Eating Small Bits Of Cheese Daily Helps Lower Heart Disease Risks

Eating Cheese Every Day May Actually Be Good for You

Eating Small Bits Of Cheese Daily Helps Lower Heart Disease Risks

With it's high fat content, Cheese isn't typically thought of as a heart-healthy food. In the study, too much cheese was found to be as negative as too little, with the sweet spot hitting around 40 grams a day (about the size of a matchbook).

Researchers from China and the Netherlands analyzed data gathered from 15 previous studies where numerous participants were tracked for at least 10 years.

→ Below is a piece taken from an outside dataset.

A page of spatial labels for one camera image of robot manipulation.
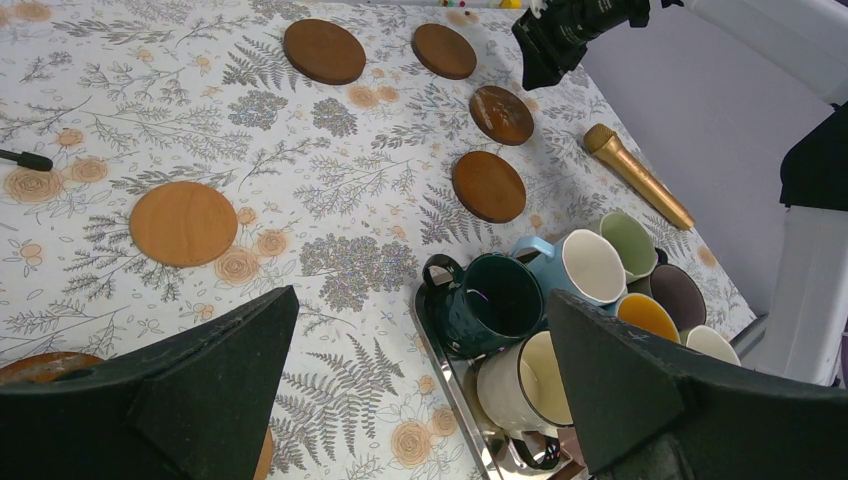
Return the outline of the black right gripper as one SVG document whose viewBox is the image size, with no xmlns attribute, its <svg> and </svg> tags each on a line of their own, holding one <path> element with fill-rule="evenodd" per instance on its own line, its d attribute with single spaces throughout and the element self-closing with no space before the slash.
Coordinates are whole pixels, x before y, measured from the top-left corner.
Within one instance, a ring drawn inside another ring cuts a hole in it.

A meta-analysis of 15 observational studies set out to determine how long-term cheese consumption affects the development and risk of cardiovascular disease (CVD), coronary heart disease (CHD), and stroke. The majority of these studies included only people without heart disease and tracked participants for ten years or more. The risk of having a stroke was lowered by 10 percent with this small helping of dairy. In 2015, the population of the United States consumed the equivalent of of cheese per person, with Cheddar and mozzarella being the most popular choices. Now, a new saturated fat has fallen under the scrutiny of researchers: cheese. "[But the findings were] certainly different from what people might expect".

The relationship, however, was U-shaped rather than linear-meaning that higher quantities of cheese were not necessarily better.

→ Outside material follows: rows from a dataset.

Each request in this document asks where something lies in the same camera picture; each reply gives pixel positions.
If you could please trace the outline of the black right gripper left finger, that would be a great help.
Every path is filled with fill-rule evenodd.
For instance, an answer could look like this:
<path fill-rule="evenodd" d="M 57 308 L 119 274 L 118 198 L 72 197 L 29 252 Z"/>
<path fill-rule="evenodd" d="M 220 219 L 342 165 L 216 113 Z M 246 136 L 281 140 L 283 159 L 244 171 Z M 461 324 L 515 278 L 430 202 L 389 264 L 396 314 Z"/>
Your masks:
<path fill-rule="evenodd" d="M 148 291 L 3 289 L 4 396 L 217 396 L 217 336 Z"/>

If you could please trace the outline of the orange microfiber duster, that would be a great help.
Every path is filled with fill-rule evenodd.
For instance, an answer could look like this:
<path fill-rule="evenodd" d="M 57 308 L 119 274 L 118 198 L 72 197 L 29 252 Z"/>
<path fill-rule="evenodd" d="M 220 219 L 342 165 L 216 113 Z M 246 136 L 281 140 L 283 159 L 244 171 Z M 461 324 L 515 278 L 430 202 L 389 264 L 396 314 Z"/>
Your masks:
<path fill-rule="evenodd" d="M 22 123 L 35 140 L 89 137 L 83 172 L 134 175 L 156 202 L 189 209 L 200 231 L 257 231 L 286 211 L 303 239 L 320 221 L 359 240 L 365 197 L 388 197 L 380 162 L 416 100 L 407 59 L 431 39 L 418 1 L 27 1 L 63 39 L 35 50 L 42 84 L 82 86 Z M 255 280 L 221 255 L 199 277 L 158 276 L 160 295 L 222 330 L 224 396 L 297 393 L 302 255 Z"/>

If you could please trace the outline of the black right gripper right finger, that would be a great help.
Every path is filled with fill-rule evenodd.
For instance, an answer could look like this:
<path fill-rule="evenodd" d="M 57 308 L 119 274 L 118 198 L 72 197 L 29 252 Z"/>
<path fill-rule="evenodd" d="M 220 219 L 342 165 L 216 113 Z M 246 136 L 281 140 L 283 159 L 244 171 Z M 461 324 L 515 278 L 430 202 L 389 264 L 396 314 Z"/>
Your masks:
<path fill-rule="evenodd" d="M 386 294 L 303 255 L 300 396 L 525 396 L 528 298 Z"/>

Many types of cheese have high levels of probiotics which could lower inflammation.

But researchers warned that daily cheese eaters weren't consuming a huge amount.

Cheese also contains conjugated linoleic acid (CLA), an unsaturated fatty acid that may increase the amount of of HDL "good" cholesterol and decrease "bad" LDL levels.

Adults should get about 1,000 mg of calcium a day and one ounce of cheese gives you roughly 20 percent. "But on the upside, a bit of cheese on a cracker doesn't sound unreasonable".

"We're always are searching for ways to minimize heart disease and reduce atherosclerosis", said Allan Stewart, director of aortic surgery at Ichan School of Medicine at Mount Sinai Medical Center.